The apples are cooked in a caramel sauce which picks up some smokiness from the woodfired oven. Served with a salty Quicke’s Cheddar and a glass of Lyme Bay Sparkling Rosé this dish will be a big hit! With its bright, fruit-driven character the wine is a well-suited accompaniment to the red apple flavours. It has a rich palate of honey with hints of brioche and almond which marry nicely into the hazelnuts in this dish.
4 red skinned eating apples – we used Braeburns – cored and cut into wedges
90g caster sugar
1 small cinnamon stick
1. Build a good fire in the Morso Forno in the centre of the oven and let it burn for 30 minutes to really heat through the floor.
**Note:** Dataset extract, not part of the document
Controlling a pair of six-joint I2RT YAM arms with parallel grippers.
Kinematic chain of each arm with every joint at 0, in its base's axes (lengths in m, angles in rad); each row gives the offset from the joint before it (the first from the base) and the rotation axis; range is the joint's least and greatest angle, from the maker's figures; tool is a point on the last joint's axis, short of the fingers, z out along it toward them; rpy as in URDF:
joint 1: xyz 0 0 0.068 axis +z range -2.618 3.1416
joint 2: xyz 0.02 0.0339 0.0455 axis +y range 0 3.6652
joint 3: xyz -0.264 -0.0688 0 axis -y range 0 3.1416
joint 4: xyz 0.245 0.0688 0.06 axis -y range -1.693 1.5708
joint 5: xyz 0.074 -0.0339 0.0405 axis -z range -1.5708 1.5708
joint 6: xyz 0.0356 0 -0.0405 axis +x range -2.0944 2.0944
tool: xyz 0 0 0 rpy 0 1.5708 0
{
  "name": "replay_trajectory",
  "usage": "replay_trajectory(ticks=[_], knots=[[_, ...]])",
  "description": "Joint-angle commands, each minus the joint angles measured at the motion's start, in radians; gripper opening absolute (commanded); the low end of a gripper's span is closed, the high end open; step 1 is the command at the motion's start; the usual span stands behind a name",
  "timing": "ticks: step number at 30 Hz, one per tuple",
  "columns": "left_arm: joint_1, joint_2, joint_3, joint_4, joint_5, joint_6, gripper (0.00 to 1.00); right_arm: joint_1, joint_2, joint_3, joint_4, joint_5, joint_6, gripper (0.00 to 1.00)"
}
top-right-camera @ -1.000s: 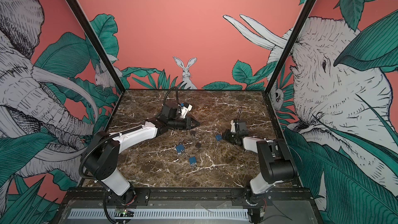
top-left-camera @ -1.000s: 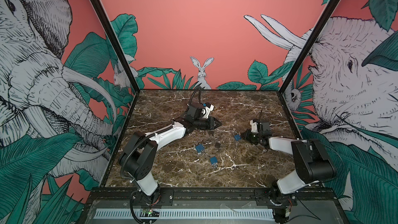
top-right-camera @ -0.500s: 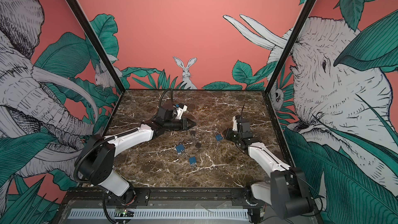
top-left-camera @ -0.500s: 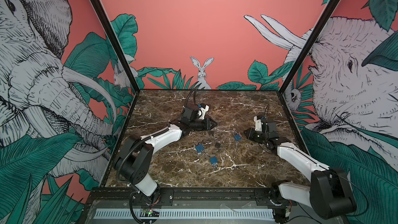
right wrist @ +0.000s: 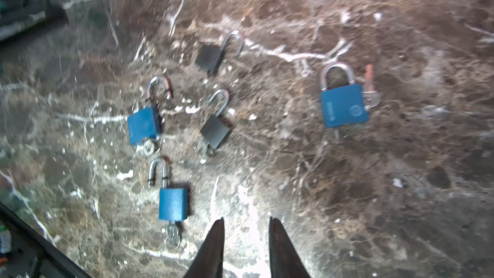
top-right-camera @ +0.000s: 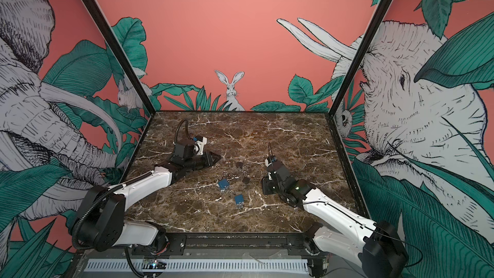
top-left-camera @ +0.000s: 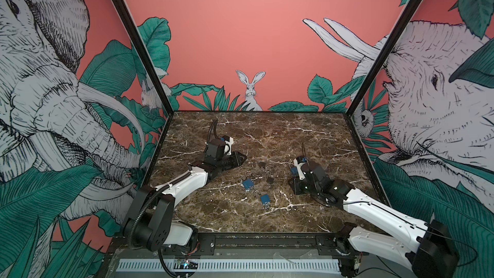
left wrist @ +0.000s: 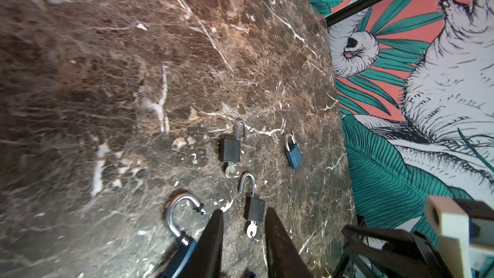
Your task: Lock with the key
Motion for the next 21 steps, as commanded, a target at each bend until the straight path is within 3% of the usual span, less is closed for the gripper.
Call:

Move the fire to the side of the Forno.
2. Heat a wide frying pan in the Forno and toast the hazelnuts in it until they are getting a little colour on them and smelling nutty. Take them out of the pan and put on a plate.
3. Wipe out the pan and gently melt the butter in it with the sugar, cinnamon stick and apples. Cook until the apples are tender and caramelised in places.
4. Take the apples and cinnamon stick out of the pan with a slotted spoon and mix with the hazelnuts.
5. Put the pan closer to the fire and bubble the mixture until it becomes golden brown and sticky. Pour this mixture over the apple segments with the toasted hazelnuts, mixing carefully as the sugar/butter mixture will be very hot.
6. Cool for 10 minutes and serve with your cheeses and a glass of chilled sparkling Lyme Bay rosé.